[Task to complete]: Repeat the entries that appear below, exactly as they are given.
-------------------------
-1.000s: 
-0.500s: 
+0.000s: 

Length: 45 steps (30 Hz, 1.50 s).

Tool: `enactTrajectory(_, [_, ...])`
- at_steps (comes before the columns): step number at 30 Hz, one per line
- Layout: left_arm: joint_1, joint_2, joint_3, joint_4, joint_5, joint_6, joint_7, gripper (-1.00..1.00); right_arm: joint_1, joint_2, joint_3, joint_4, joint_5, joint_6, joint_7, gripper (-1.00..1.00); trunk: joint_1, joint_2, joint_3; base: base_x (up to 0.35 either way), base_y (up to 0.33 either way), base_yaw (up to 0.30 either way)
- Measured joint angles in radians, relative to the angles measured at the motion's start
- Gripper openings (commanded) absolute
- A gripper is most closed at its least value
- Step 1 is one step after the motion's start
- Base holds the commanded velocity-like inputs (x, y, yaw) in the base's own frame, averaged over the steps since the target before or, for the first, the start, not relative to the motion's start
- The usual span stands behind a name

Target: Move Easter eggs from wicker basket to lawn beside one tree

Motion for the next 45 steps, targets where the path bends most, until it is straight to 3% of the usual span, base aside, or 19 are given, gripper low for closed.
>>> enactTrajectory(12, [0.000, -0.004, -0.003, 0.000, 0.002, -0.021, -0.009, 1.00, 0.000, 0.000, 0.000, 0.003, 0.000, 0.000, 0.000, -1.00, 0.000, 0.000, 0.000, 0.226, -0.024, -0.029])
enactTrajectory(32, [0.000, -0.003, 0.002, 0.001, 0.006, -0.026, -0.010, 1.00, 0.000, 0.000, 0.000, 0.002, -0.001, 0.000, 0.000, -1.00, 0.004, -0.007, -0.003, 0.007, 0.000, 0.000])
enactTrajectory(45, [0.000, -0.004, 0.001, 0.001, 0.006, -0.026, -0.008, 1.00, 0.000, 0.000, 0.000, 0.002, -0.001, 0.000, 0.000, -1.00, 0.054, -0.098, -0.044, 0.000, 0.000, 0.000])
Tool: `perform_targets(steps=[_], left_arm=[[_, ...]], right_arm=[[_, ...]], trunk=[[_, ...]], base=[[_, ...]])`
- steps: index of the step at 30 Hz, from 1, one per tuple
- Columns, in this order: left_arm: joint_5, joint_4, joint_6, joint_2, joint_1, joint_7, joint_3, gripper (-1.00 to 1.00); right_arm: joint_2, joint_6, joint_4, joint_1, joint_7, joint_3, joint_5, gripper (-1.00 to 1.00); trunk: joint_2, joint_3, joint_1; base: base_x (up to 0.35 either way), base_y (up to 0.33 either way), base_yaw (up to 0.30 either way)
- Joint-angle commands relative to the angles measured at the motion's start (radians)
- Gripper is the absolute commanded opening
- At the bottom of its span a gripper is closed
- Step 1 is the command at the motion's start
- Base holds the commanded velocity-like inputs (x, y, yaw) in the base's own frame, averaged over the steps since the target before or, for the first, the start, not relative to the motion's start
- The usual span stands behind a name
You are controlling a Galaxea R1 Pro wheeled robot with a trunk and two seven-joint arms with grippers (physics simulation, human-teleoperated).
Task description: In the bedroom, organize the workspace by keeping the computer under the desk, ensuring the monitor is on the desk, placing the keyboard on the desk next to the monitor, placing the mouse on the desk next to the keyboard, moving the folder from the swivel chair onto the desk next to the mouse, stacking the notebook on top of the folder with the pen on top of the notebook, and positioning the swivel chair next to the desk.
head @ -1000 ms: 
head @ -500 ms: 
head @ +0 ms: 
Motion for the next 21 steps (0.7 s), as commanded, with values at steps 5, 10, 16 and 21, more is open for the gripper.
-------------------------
[Output of the task]:
-1.000s: 
-0.500s: 
+0.000s: 

Length: 45 steps (30 Hz, 1.50 s).

Tool: `enactTrajectory(_, [_, ...])`
- at_steps (comes before the columns): step number at 30 Hz, one per line
- Layout: left_arm: joint_1, joint_2, joint_3, joint_4, joint_5, joint_6, joint_7, gripper (-1.00..1.00); right_arm: joint_1, joint_2, joint_3, joint_4, joint_5, joint_6, joint_7, gripper (-1.00..1.00); trunk: joint_1, joint_2, joint_3; base: base_x (up to 0.35 either way), base_y (up to 0.33 either way), base_yaw (up to 0.30 either way)
- Measured joint angles in radians, relative to the angles measured at the motion's start
- Gripper openings (commanded) absolute
- A gripper is most closed at its least value
- Step 1 is one step after the motion's start
- Base holds the commanded velocity-like inputs (x, y, yaw) in the base's own frame, averaged over the steps since the target before or, for the first, the start, not relative to the motion's start
- The usual span stands behind a name

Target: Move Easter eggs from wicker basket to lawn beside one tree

Motion for the next 45 steps, targets where the path bends most, until it is straight to 3% of the usual span, base aside, or 19 are given, gripper low for closed.
>>> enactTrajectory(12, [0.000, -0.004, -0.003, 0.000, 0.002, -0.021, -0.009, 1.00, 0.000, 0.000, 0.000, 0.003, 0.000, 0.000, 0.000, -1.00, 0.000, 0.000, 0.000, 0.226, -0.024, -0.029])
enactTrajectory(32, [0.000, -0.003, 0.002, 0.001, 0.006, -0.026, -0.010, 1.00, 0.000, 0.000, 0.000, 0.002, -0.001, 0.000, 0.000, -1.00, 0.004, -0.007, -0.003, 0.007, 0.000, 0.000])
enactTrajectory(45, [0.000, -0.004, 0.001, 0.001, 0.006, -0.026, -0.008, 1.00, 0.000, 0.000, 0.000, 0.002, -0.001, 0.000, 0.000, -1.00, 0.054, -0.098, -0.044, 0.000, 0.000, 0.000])
Tool: `perform_targets(steps=[_], left_arm=[[_, ...]], right_arm=[[_, ...]], trunk=[[_, ...]], base=[[_, ...]])`
- steps: index of the step at 30 Hz, from 1, one per tuple
- Columns, in this order: left_arm: joint_5, joint_4, joint_6, joint_2, joint_1, joint_7, joint_3, gripper (-1.00 to 1.00); right_arm: joint_2, joint_6, joint_4, joint_1, joint_7, joint_3, joint_5, gripper (-1.00 to 1.00); trunk: joint_2, joint_3, joint_1; base: base_x (up to 0.35 either way), base_y (up to 0.33 either way), base_yaw (up to 0.30 either way)
- Joint-angle commands relative to the angles measured at the motion's start (radians)
- Gripper is the absolute commanded opening
- At the bottom of its span a gripper is closed
- Step 1 is the command at the motion's start
- Base holds the commanded velocity-like inputs (x, y, yaw) in the base's own frame, averaged over the steps since the target before or, for the first, the start, not relative to the motion's start
- The usual span stands behind a name
You are controlling a Galaxea R1 Pro wheeled robot with a trunk and two seven-joint arms with grippers (physics simulation, human-teleoperated).
Task description: In the bedroom, organize the workspace by keeping the computer under the desk, ensuring the monitor is on the desk, placing the keyboard on the desk next to the monitor, placing the mouse on the desk next to the keyboard, moving the folder from the swivel chair onto the desk next to the mouse, stacking the notebook on top of the folder with the pen on top of the notebook, and positioning the swivel chair next to the desk.
head @ -1000 ms: 
head @ -500 ms: 
head @ +0 ms: 
Motion for the next 21 steps (0.7 s), as commanded, with values at steps 5, 10, 16 and 21, more is open for the gripper.

The exercise is done; no more work remains.